Bu dediklerimi tam kanıksamadıysan Halil Cibran’ın Mey Ziyade’ye yazdığı mektupları tekrar okumanızı öneririm. Ya da Mihail Nuayme’nin “Kendini Arayan Adam: Arkaş’ın Günlüğü” kitabına yeniden dönebilirsiniz. Bir yazarın, bir karakter oluşturup ölüm üzerine söyleşilerine denk geleceksin o satırlarda. “Hayat, ölüm, korku, yalnızlık, hiç olmak” ne anlam taşır bir başka insan için? Mihail Nuayme’nin anlattıkları, bu sorulara verdiği cevaplar bizi çok etkilemeyebilir. Ancak neticede bir yazarın kendisiyle konuştuğu iç sesi, yine de duymaya değerdir zannımca.

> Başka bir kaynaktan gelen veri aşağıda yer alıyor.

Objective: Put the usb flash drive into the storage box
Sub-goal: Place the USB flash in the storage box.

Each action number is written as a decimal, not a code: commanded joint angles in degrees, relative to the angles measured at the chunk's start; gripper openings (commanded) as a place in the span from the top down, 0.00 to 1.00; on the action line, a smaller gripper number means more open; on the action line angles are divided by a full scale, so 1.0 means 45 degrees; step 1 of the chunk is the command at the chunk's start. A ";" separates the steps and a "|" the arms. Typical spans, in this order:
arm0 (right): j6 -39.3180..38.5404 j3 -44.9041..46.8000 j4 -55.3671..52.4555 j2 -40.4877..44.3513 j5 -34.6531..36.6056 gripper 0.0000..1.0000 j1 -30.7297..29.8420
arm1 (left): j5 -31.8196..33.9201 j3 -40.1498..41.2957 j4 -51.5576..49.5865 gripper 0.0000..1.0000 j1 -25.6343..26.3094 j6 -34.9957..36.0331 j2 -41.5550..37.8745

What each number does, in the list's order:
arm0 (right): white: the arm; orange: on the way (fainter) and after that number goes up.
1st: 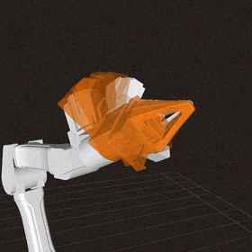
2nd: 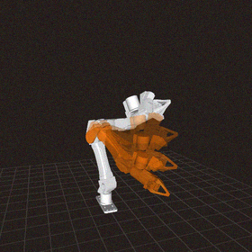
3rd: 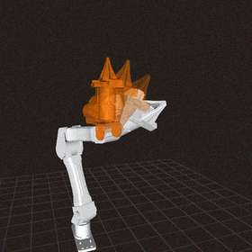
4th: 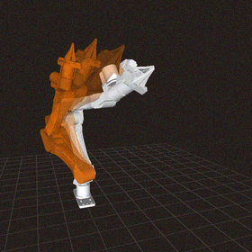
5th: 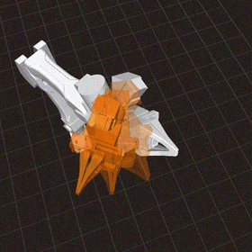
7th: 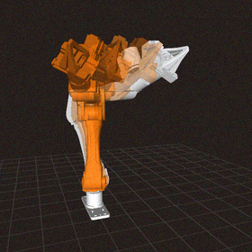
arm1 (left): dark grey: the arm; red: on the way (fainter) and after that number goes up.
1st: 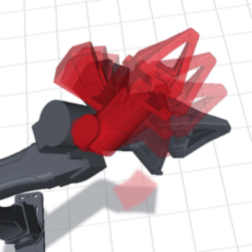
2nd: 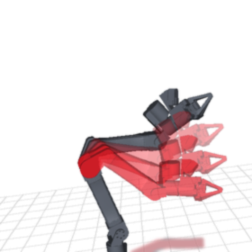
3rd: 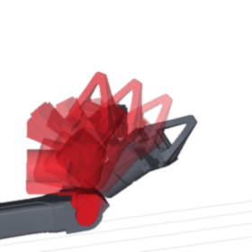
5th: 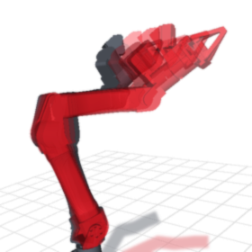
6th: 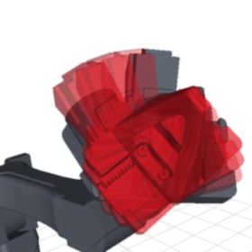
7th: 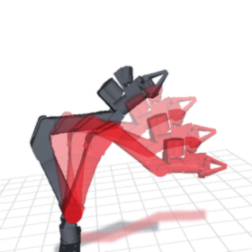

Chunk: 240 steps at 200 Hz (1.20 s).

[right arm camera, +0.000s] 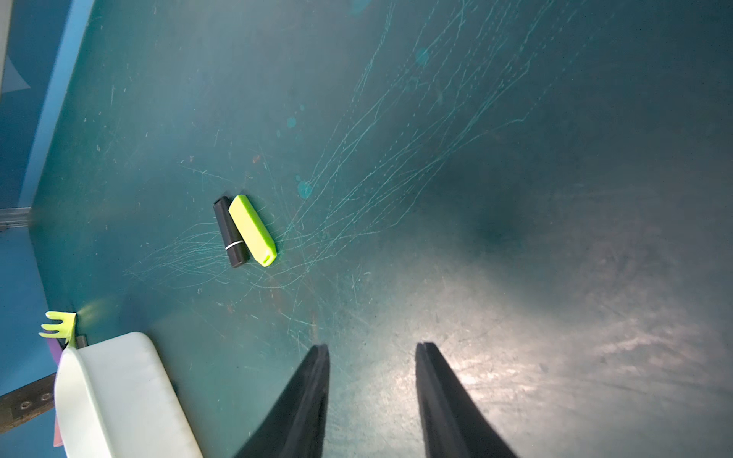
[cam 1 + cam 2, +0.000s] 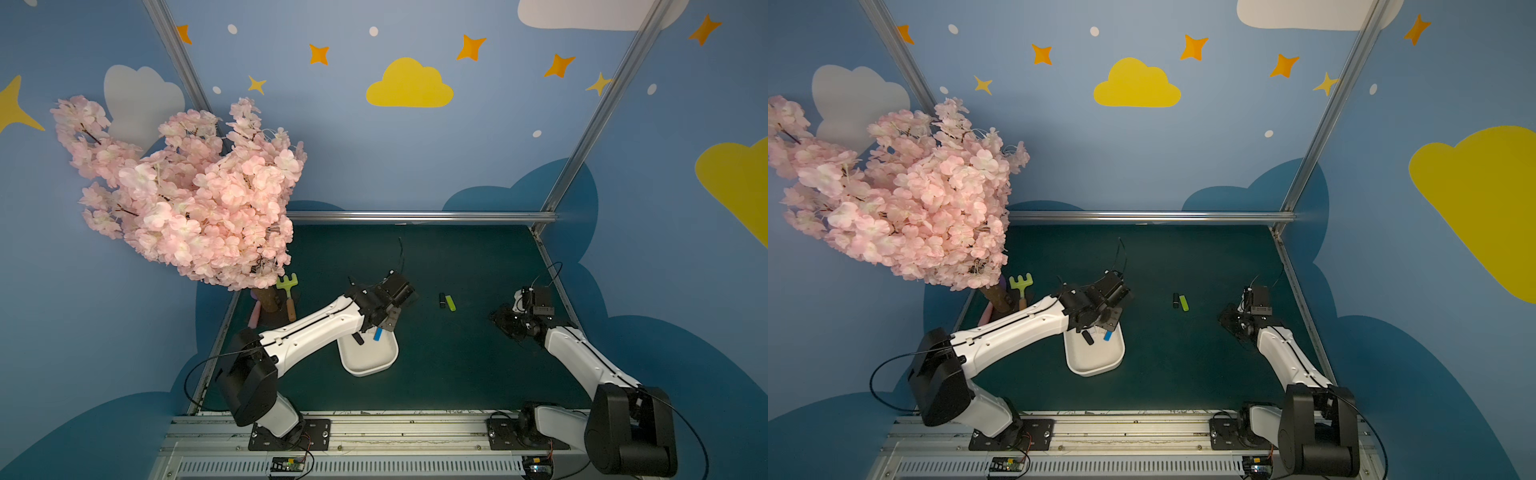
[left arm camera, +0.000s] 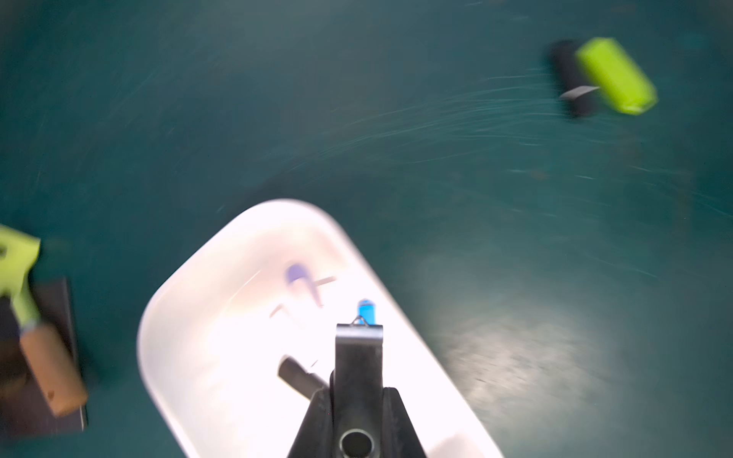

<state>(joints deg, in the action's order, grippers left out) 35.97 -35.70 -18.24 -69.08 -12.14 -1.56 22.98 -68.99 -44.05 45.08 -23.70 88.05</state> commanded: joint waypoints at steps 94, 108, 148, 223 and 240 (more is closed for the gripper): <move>-0.0121 -0.0483 -0.0107 -0.0395 -0.0192 0.59 0.0071 | -0.0497 0.1131 0.1036 0.83 -0.2714 -0.0867 0.1395; -0.0121 -0.0481 -0.0079 -0.0488 -0.0241 0.59 0.0064 | -0.0478 0.1166 0.1066 0.83 -0.2769 -0.0892 0.1685; -0.0111 -0.0516 -0.0029 -0.0718 -0.0348 0.60 0.0052 | -0.0635 0.1058 0.1230 0.81 -0.3035 -0.0846 0.2423; -0.0180 -0.0548 -0.0068 -0.0676 -0.0416 0.59 0.0044 | -0.0909 0.1252 0.1302 0.57 -0.3231 -0.0759 0.2449; -0.0195 -0.0562 -0.0107 -0.0702 -0.0398 0.59 0.0049 | -0.1301 0.1131 0.1056 0.56 -0.3214 -0.0742 0.1777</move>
<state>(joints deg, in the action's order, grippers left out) 35.75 -36.51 -18.22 -72.10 -13.39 -1.54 19.25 -62.89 -37.63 30.74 -27.24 99.42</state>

Necip Fazıl’ın Paslı Çivisi
“Babıâli” isimli eserinde Trabzon’da çalıştığı bir dönemi anlatır Necip Fazıl. Birkaç aylık bu kısa dönemde bir otel odasında kalan üstadın bir gün eline paslı bir çivi batar. Vehimlerle başı hiç de hoş olmayan üstat, sabaha kadar küçük paslı bir çivinin neden olduğu kesik yüzünden vehimlerden vehimlere sürüklenir. Ölüm fikri, elinden tüm bedenine doğru yayılmaya başlar. Zaten eserlerinde en çok sorguladığı, kurcaladığı şeylerden birisi ölümdür. Belki “Reisbey” ve “Bir Adam Yaratmak” isimli tiyatrolarını bu gözle yeniden okursak meseleyi daha iyi kavrayabiliriz. Çünkü anlattığım bu olay üstadın gençliğinde cereyan etmişti. Daha o zamanlarda vehimlerden yakasını kurtaramayan Necip Fazıl, sonraki süreçte ürettiği eserlerde bu durumu bir tema olarak kullanmıştı. “Aynadaki Yalan” romanında, “Çile” kitabındaki “Otel Odaları” gibi şiirlerinde de bu temayı görebiliriz. Bahsettiğimiz tüm eserlerinde vehim, insanı olmaza sürükleyen, bunalımını daha derinlere indiren bir kezzap gibi çıkmaz okurun karşısına. Tam aksine bu evhamlardan sıyrılır roman ve tiyatrolarındaki karakterler. Onlar sıyrılırken bize de nasıl kurtulmamız gerektiğinin ipuçlarını verirler. Yazar bazı zaafları kendi masasında yener (Belki de bu yenme bir gerekliliktir, mutlaka olmalıdır.) ve okurun masasına eser olarak gelen metinde okurunu girdaba sokmadığı gibi içinde bulunduğu bir girdap varsa oradan nasıl çıkacağının da yolunu gösterir. John Fante ya da Charles Bukovski gibi içine düştüğü kuyuya sizi çeken, bunu başaran yazar bence tercih edilmesi gereken kişi değildir. “Ben, tarifi imkânsız acılar yaşıyorum. Yazdığım metinleri üretirken masamın üzerinde her daim bu acılar ve bu acılı hayat duruyor. Gel, sen de bu hayata karış, bunları yaşa” diyen bir yazarı ya hiç okumamalı ya da belli bir eşiğe kadar bu okumaları yapmamalı.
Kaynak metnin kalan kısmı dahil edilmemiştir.